Healthcare data is a mess and Metriport is here with a broom

 

The Metriport TeamImage Credits: Metriport

(opens in a new window)

You’d have thought that the quantified self-movement was stalling out, but Metriport would like to tell you otherwise, thank-you-very-much. We covered the company back in February, and now it has raised $2.4 million to evolve to the next level.

The company went through Y Combinator, and in the process discovered how fractured the healthcare IT space was.

“One major issue that exists in the U.S. today is the fact that many individuals still aren’t able to access their own medical data, largely due to gatekeeping by hospitals and other medical providers. This is because these hospitals and providers use proprietary software systems that make it difficult for patients to access their own medical records or to share them with other providers,” says Colin Elsinga, co-founder & COO at Metriport, in an interview with TechCrunch. “We realized that there was so much work to be done in this space to make the data more accessible and that hardly anyone in the space was working on an open-source, non-proprietary solution. Since we’ve always been mission-driven founders, having previously built a consumer health app, we decided to go after this larger problem with the goal of democratizing access to healthcare data and ultimately improving patient health outcomes.”

The funding round came together with investment from Y Combinator, Triple Impact Ventures, Nueterra Capital, Leonis Investissement, Zillionize, VentureSouq, Stonks, and MyAsiaVC, along with a number of angel investors.

“The fundraiser allowed us to grow our team and accelerate our engineering velocity, which is great since we have a lot of products to build. Additionally, it allows us to pave our way through the various compliance and legal fees tied to entering the healthcare space, which is extremely regulated. Today we’re excited to have launched our first product, our Health Device API, which allows digital health companies to gain access to their users’ consumer health data from various wearables, RPM devices, and mHealth apps,” says Elsinga. “The next steps for us in the near term will be launching our second main product, our Medical API, which will allow companies to gain both access to their patient’s medical records and interface with EHRs. Both of these products are open source, which is a huge differentiator in the market.”

The company tells me it raised a $2.4 million seed round at a $20 million valuation, all on post-money SAFEs, and is working to launch its Medical API in 2023.

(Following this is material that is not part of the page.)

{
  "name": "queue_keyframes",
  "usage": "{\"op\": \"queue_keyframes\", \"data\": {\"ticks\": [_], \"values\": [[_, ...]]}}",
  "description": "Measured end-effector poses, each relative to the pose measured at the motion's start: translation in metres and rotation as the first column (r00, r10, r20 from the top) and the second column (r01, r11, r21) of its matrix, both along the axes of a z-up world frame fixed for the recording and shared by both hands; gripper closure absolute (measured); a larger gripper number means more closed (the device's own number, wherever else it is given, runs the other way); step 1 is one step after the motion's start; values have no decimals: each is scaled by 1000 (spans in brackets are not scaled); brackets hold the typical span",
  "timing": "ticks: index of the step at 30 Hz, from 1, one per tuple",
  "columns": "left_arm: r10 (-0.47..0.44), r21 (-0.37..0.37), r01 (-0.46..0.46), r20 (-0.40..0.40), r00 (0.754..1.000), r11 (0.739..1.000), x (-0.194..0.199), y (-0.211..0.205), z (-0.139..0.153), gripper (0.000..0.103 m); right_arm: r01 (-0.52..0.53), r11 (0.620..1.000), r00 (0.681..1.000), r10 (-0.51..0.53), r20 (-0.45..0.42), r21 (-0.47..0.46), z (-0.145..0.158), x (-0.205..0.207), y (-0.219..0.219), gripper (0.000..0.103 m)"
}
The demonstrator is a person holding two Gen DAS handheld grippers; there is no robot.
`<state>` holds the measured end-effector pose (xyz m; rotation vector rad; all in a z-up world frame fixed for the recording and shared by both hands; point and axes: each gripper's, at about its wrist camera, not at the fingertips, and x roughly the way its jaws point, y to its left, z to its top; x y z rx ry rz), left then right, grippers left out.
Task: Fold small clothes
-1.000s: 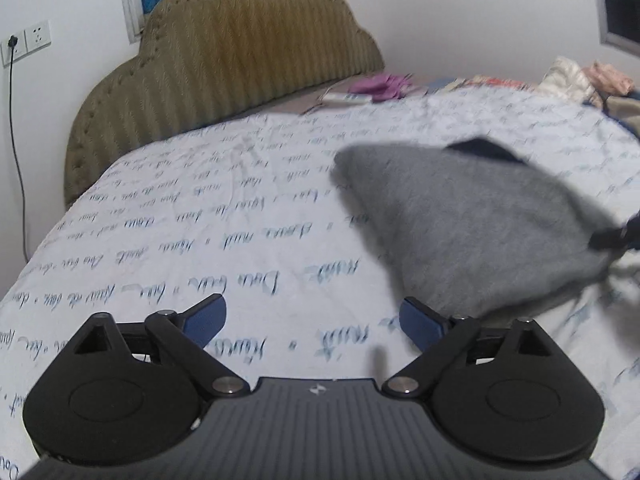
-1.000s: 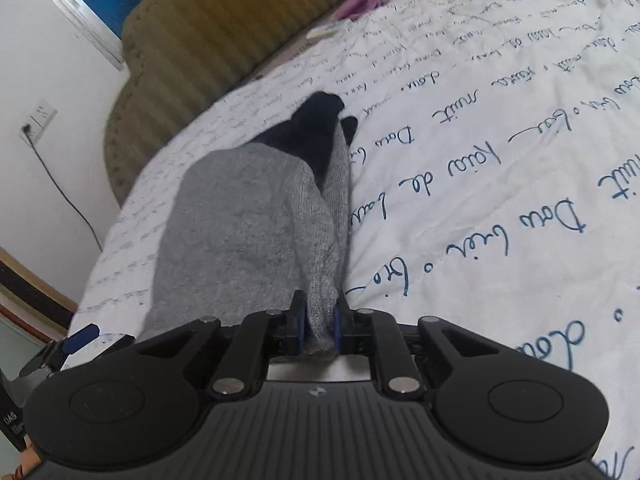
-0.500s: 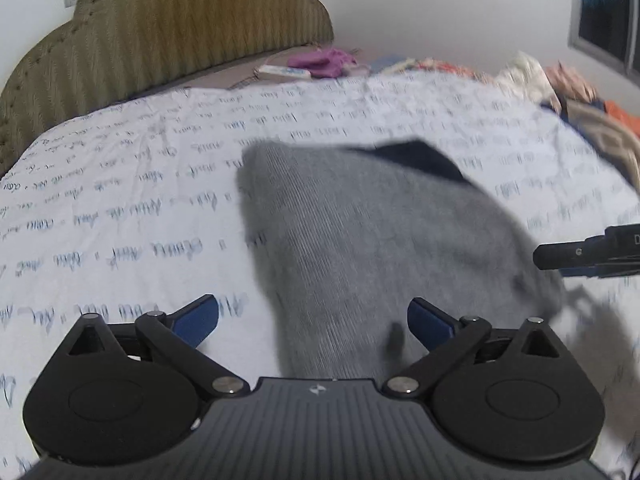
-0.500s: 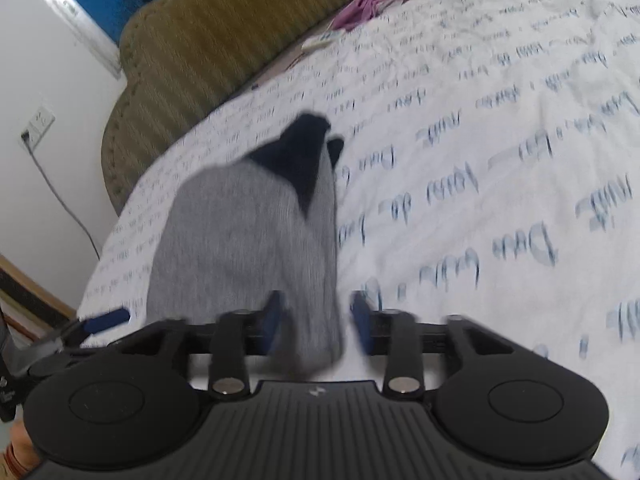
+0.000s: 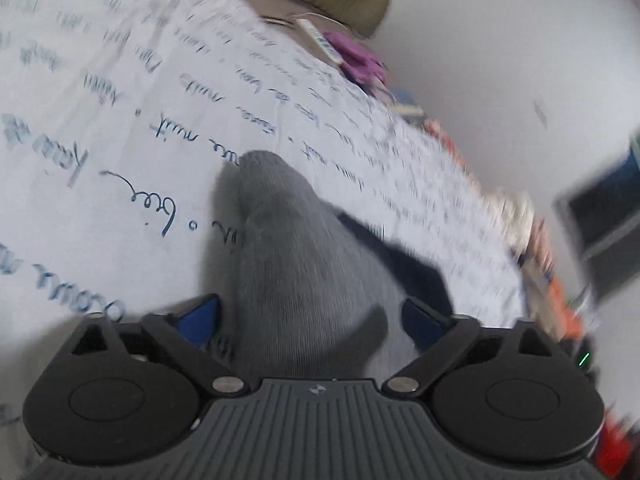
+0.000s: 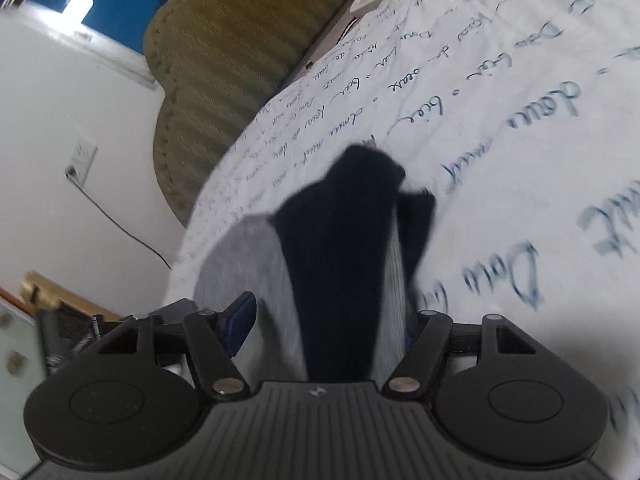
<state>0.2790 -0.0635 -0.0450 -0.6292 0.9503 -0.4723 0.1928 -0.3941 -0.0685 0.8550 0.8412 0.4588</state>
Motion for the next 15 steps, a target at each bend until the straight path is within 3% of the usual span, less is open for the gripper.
{"op": "queue_keyframes", "data": {"ticks": [1,2,3,5,10,13,14,15], "values": [[10,-44,-10,-15,1000,999,7,2,-4,24,-4,1000,1000,4,3,14,-1,5,1,41],[21,-58,-23,-24,999,998,11,2,-7,33,-1,1000,1000,1,-3,4,0,9,2,57],[29,-49,-30,-28,999,998,15,2,-9,47,-2,1000,1000,2,-17,-20,0,12,5,65],[13,-22,-14,-10,1000,1000,17,2,-10,60,-8,999,1000,8,1,-43,1,9,10,79],[8,0,-8,98,995,1000,-2,13,5,65,0,999,996,4,87,-48,21,-8,18,82],[2,92,-23,217,976,995,-8,13,26,69,-5,999,989,13,151,-51,41,-9,26,82],[6,133,-41,249,969,990,-5,12,32,78,3,997,987,9,159,-71,47,-4,30,82],[7,165,-52,263,965,985,0,10,37,80,17,994,986,1,164,-104,52,1,33,82]]}}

“Being the first open source solution of its kind, we’re really excited to see what sort of community contributions will come out of this, and how it will enable new companies to make innovations in the space that wasn’t previously possible. We will set a new standard for dev-friendliness, transparency, and accessibility in the health tech data space,” Elsinga explains.

The company thinks of itself as the Medtech equivalent of what Plaid did for fintech; opening up a door for emerging digital health companies to get access to the data they need to grow and scale quickly.

“Based on the volume of customers lining up eager to use our product, we ask ourselves the same thing,” says Elsinga, when asked why nobody is doing this already. “The way we see it is that in every industry when the existing players stagnate from being comfortable off of profits from the status quo, the market is open for disruption by younger, hungrier, and more modern companies. That time is now in the healthcare data space, we know this needs to be built, and we’ll be the company to spearhead those efforts — setting industry standards along the way.”